In April 2019, a lawsuit was filed against Mount Sinai Health System and several employees of the hospital and the Icahn School's Arnhold Institute for Global Health. The suit was filed by eight current and former doctors and employees for alleged age and sex discrimination and based on a list of other allegations. The school denied the claims.
Dr. David Reich, President and COO of the hospital, announced in March 2020 that the hospital was converting its lobbies into extra patient rooms to "meet the growing volume of patients" suffering from coronavirus.

Employment

, the entire Mount Sinai Health System had over 7,400 physicians, 2,000 residents and clinical fellows, and 42,000 employees, as well as 3,815 beds and 152 operating rooms, and delivered over 16,000 babies a year.

Affiliates

Mount Sinai has a number of hospital affiliates in the New York metropolitan area, including Brooklyn Hospital Center and an additional campus, Mount Sinai Hospital of Queens.
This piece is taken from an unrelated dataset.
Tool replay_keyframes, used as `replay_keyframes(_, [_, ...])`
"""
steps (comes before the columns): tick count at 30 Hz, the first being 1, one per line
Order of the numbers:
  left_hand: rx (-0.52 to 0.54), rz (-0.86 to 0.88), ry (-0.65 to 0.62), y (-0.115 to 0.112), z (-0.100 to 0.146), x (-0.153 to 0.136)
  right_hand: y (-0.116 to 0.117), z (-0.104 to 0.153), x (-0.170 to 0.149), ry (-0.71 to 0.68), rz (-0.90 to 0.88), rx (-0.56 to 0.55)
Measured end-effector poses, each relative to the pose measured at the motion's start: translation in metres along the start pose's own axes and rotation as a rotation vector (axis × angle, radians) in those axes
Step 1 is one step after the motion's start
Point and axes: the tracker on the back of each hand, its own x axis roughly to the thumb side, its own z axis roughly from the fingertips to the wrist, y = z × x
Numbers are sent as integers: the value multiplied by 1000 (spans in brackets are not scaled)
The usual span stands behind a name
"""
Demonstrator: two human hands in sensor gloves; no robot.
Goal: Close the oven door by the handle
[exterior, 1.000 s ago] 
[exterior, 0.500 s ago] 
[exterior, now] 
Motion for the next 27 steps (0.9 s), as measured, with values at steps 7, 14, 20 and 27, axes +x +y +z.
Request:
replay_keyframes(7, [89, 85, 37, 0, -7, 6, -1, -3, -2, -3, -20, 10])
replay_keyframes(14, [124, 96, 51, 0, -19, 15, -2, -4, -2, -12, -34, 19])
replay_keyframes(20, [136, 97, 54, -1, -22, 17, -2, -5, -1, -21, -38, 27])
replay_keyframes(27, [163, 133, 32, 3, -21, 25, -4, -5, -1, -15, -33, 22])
The hospital is also affiliated with the Icahn School of Medicine at Mount Sinai, which opened in September 1968. In 2013, Mount Sinai Hospital joined with Continuum Health Partners in the creation of the Mount Sinai Health System. The system encompasses the Icahn School of Medicine at Mount Sinai and seven hospital campuses in the New York metropolitan area, as well as a large, regional ambulatory footprint.

Rankings

In 2019–20, Mount Sinai Hospital was recognized on the U.S. News & World Report "Best Hospitals Honor Roll," ranking 14th among the nearly 5,000 hospitals in the US, with 9 nationally ranked adult specialties including cardiology & heart surgery, diabetes & endocrinology, ear, nose, & throat, gastroenterology & GI surgery, geriatrics, gynecology, nephrology, neurology & neurosurgery, and orthopedics as well as 4 high-performing adult specialties including cancer, pulmonology & lung surgery, rehabilitation, and urology. Regionally, it was ranked the #3 hospital in New York.